● Task description
Repeat the data below in full and exactly.

(Recorded data Opens)

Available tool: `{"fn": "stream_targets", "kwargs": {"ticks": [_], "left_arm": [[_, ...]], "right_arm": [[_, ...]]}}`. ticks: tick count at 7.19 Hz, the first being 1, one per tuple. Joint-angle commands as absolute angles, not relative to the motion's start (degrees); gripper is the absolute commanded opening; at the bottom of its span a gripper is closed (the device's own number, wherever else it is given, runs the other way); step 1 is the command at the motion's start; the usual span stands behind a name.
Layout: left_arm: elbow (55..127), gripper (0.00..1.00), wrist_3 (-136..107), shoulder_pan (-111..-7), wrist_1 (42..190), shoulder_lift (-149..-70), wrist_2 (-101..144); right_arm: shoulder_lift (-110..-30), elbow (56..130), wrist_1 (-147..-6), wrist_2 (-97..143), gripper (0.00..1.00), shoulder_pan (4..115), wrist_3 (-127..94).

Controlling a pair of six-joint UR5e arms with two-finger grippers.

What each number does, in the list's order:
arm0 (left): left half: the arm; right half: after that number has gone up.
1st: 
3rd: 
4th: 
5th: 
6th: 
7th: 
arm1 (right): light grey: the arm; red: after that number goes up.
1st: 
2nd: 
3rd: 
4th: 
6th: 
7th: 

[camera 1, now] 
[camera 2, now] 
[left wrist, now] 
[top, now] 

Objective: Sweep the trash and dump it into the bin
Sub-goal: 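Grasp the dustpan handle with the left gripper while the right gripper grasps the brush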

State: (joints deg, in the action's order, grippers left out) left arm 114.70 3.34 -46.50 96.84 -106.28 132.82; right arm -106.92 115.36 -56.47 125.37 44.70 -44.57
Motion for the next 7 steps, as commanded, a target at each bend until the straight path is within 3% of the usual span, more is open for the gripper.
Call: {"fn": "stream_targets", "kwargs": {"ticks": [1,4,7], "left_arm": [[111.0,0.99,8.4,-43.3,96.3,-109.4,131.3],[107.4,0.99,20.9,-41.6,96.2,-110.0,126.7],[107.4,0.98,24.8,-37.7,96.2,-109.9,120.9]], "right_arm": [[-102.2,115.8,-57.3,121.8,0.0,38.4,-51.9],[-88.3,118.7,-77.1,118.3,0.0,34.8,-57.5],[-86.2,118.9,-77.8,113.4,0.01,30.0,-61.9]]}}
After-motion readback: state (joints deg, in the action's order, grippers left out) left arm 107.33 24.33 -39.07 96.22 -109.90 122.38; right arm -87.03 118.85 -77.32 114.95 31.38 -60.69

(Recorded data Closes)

● Task answer
Available tool: `{"fn": "stream_targets", "kwargs": {"ticks": [_], "left_arm": [[_, ...]], "right_arm": [[_, ...]]}}`. ticks: tick count at 7.19 Hz, the first being 1, one per tuple. Joint-angle commands as absolute angles, not relative to the motion's start (degrees); gripper is the absolute commanded opening; at the bottom of its span a gripper is closed (the device's own number, wherever else it is given, runs the other way); step 1 is the command at the motion's start; the usual span stands behind a name.
Layout: left_arm: elbow (55..127), gripper (0.00..1.00), wrist_3 (-136..107), shoulder_pan (-111..-7), wrist_1 (42..190), shoulder_lift (-149..-70), wrist_2 (-101..144); right_arm: shoulder_lift (-110..-30), elbow (56..130), wrist_1 (-147..-6), wrist_2 (-97..143), gripper (0.00..1.00), shoulder_pan (4..115), wrist_3 (-127..94).

Controlling a pair of six-joint UR5e arms with two-finger grippers.

What each number does, in the list's order:
arm0 (left): left half: the arm; right half: after that number has gone up.
1st: 
3rd: 
4th: 
5th: 
6th: 
7th: 
arm1 (right): light grey: the arm; red: after that number goes up.
1st: 
2nd: 
3rd: 
4th: 
6th: 
7th: 

[camera 1, now] 
[camera 2, now] 
[left wrist, now] 
[top, now] 

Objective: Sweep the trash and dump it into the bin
Sub-goal: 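Grasp the dustpan handle with the left gripper while the right gripper grasps the brush
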
State: (joints deg, in the action's order, grippers left out) left arm 114.70 3.34 -46.50 96.84 -106.28 132.82; right arm -106.92 115.36 -56.47 125.37 44.70 -44.57
Motion for the next 7 steps, as commanded, a target at each bend until the straight path is within 3% of the usual span, more is open for the gripper.
Call: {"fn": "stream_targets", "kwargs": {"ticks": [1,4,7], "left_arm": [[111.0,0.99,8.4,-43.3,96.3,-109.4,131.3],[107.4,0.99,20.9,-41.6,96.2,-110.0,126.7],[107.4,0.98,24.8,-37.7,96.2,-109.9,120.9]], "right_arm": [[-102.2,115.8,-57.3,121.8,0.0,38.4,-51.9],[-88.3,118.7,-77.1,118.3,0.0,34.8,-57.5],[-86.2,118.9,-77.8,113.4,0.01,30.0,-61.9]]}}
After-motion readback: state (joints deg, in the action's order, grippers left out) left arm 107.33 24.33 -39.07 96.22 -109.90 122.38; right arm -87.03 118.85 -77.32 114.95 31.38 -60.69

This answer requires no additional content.